**What this task involves:** Give back all of the data exactly as it stands, with the pictures removed.

**Information shown:**
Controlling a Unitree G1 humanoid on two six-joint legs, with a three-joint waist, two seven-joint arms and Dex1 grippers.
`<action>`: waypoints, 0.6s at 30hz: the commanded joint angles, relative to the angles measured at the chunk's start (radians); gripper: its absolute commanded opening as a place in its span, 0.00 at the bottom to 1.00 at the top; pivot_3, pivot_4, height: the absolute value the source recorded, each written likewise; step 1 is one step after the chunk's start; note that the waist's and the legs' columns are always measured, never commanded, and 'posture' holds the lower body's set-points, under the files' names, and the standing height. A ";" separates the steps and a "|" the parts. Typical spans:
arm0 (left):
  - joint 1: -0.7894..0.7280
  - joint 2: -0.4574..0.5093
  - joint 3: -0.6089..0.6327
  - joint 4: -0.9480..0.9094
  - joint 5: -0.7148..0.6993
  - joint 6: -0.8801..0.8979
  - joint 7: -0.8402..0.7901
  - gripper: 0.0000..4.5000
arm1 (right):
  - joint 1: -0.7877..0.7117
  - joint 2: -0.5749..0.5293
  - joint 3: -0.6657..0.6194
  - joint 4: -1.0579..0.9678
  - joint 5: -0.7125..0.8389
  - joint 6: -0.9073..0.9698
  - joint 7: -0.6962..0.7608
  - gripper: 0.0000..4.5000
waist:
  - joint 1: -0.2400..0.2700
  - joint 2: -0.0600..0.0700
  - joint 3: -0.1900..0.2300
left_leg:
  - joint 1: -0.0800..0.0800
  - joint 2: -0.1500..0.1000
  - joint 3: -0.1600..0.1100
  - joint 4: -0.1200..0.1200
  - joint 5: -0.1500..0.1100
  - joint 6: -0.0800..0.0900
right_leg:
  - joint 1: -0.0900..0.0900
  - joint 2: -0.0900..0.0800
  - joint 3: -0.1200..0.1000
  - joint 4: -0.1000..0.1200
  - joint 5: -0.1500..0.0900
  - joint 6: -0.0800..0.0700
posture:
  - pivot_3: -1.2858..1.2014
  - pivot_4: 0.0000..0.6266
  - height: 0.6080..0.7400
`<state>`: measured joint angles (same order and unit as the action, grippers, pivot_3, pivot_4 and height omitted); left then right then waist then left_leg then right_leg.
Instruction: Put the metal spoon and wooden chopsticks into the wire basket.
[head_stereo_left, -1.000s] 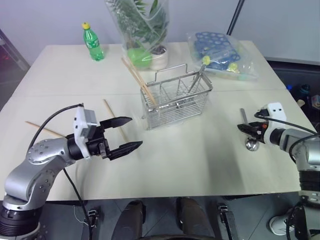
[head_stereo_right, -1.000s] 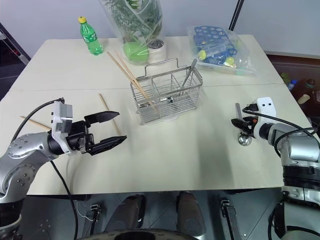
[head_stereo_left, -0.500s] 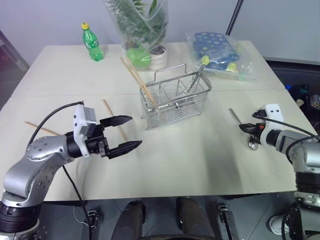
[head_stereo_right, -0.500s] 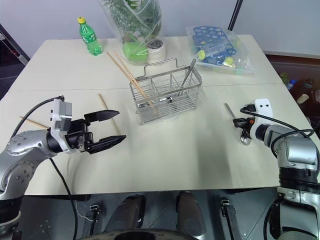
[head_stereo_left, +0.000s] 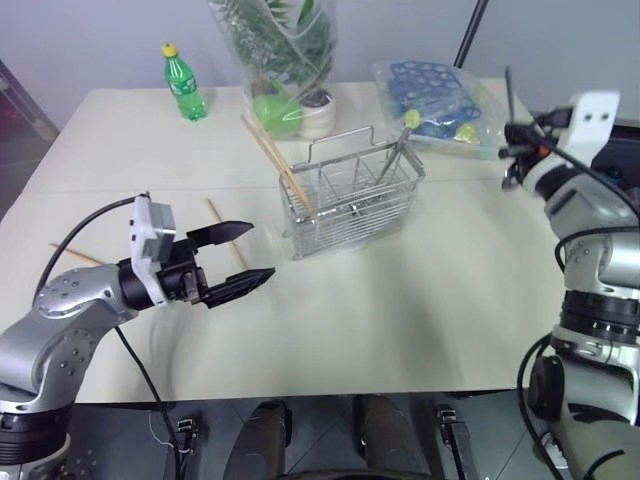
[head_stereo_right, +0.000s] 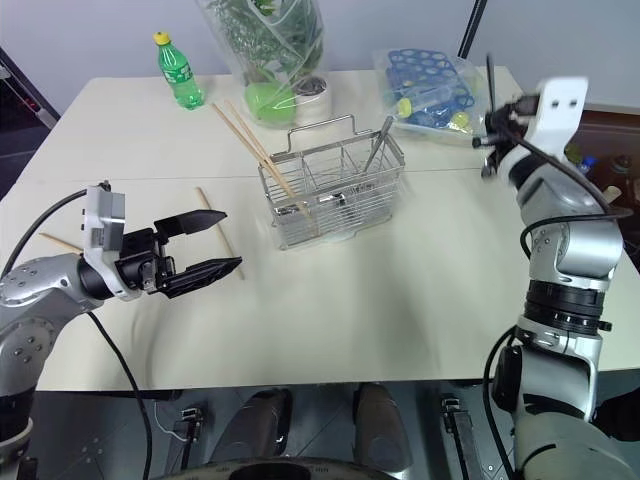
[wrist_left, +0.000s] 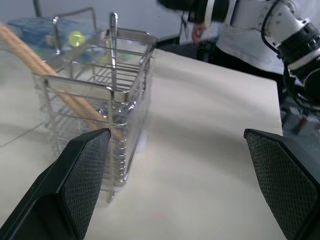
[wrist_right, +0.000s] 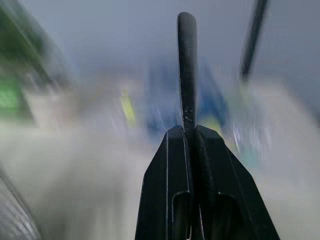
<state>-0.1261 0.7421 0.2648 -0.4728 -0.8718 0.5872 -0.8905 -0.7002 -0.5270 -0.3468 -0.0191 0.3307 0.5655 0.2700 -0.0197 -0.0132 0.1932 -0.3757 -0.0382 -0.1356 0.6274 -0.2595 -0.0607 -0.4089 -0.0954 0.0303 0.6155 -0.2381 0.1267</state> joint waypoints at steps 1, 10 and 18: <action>-0.009 0.002 0.063 -0.022 -0.056 0.018 0.033 1.00 | -0.051 0.072 0.014 -0.129 0.027 -0.121 -0.024 0.01 | 0.000 0.000 0.000 | 0.000 0.000 0.000 0.000 0.000 0.000 | 0.000 0.000 0.000 0.000 0.000 0.000 | 0.52 0.24 1.00; -0.051 -0.042 0.069 -0.013 -0.071 0.011 0.127 1.00 | -0.011 0.282 0.123 -0.199 0.105 -0.218 0.015 0.01 | -0.001 0.000 0.000 | 0.000 0.000 0.000 0.000 0.000 0.000 | 0.000 0.000 0.000 0.001 0.000 0.000 | 0.52 0.24 1.00; -0.057 -0.058 0.074 -0.027 -0.073 0.008 0.179 1.00 | -0.035 0.362 0.178 -0.030 0.085 -0.400 0.113 0.01 | -0.001 0.000 0.000 | 0.000 0.000 0.000 0.000 0.000 0.000 | -0.001 0.000 0.000 0.001 0.000 0.000 | 0.52 0.24 1.00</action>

**Response to the task:**
Controlling a Unitree G1 humanoid on two six-joint legs, with a three-joint waist, two seven-joint arms and Dex1 grippers.
`<action>`: waypoints, 0.6s at 30hz: the commanded joint angles, relative to the angles measured at the chunk's start (radians); gripper: its absolute commanded opening as a place in its span, 0.00 at the bottom to 1.00 at the top; pivot_3, pivot_4, height: the absolute value the source recorded, each written likewise; step 1 is one step after the chunk's start; note that the waist's and the legs' columns are always measured, never commanded, and 'posture' holds the lower body's set-points, under the files' names, and the standing height. A ";" separates the steps and a "|" the parts. Typical spans:
arm0 (left):
  - joint 1: -0.7894..0.7280
  - joint 2: -0.4574..0.5093
  - joint 3: -0.6089..0.6327
  - joint 4: -0.9480..0.9094
  - joint 5: -0.7148..0.6993
  - joint 6: -0.8801..0.8979
  - joint 7: -0.8402..0.7901
  - gripper: 0.0000..4.5000
arm1 (right):
  - joint 1: -0.7877..0.7117
  - joint 2: -0.5749..0.5293
  - joint 3: -0.6657..0.6194
  - joint 4: -1.0579..0.9678
  - joint 5: -0.7125..0.8389
  - joint 6: -0.9073..0.9698
  - joint 7: -0.6962..0.7608
  - gripper: 0.0000..4.5000
waist:
  - joint 1: -0.2400..0.2700
  - joint 2: -0.0600..0.0700
  - joint 3: -0.1900..0.2300
left_leg:
  - joint 1: -0.0800..0.0800
  - joint 2: -0.1500..0.1000
  - joint 3: -0.1600..0.1100
  - joint 4: -0.1200..0.1200
  - joint 5: -0.1500..0.1100
  - joint 6: -0.0800..0.0900
right_leg:
  - joint 1: -0.0900..0.0900
  - joint 2: -0.0900..0.0800
  - joint 3: -0.1200..0.1000
  - joint 4: -0.1000..0.1200
  - joint 5: -0.1500..0.0900
  - joint 6: -0.0800..0.0700
posture:
  - pivot_3: -1.2858..1.2014
  - pivot_4: 0.0000..0.6266
  - height: 0.6080..0.7400
`<state>`: measured joint angles (same order and unit as the action, grippers, pivot_3, pivot_4 and height omitted); left then right then waist then left_leg then right_leg.
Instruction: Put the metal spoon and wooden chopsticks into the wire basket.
[head_stereo_left, -1.000s] 
[head_stereo_right, -1.000s] 
[head_stereo_left, -0.500s] 
[head_stereo_right, -0.500s] 
[head_stereo_left, +0.000s] 
[head_stereo_right, +0.000s] 
[wrist_left, +0.000s] 
[wrist_right, +0.000s] 
<state>-0.1261 0.7421 0.2648 -0.4728 -0.8718 0.5872 -0.8905 -0.7002 -0.5270 -0.3468 -0.0191 0.3307 0.5655 0.2700 -0.0197 -0.0132 0.1932 -0.3757 -0.0382 -0.1356 0.6274 -0.2595 -0.0607 -0.4089 -0.0954 0.0303 0.6155 -0.2381 0.1267</state> joint waypoints at steps 1, 10 and 18: <action>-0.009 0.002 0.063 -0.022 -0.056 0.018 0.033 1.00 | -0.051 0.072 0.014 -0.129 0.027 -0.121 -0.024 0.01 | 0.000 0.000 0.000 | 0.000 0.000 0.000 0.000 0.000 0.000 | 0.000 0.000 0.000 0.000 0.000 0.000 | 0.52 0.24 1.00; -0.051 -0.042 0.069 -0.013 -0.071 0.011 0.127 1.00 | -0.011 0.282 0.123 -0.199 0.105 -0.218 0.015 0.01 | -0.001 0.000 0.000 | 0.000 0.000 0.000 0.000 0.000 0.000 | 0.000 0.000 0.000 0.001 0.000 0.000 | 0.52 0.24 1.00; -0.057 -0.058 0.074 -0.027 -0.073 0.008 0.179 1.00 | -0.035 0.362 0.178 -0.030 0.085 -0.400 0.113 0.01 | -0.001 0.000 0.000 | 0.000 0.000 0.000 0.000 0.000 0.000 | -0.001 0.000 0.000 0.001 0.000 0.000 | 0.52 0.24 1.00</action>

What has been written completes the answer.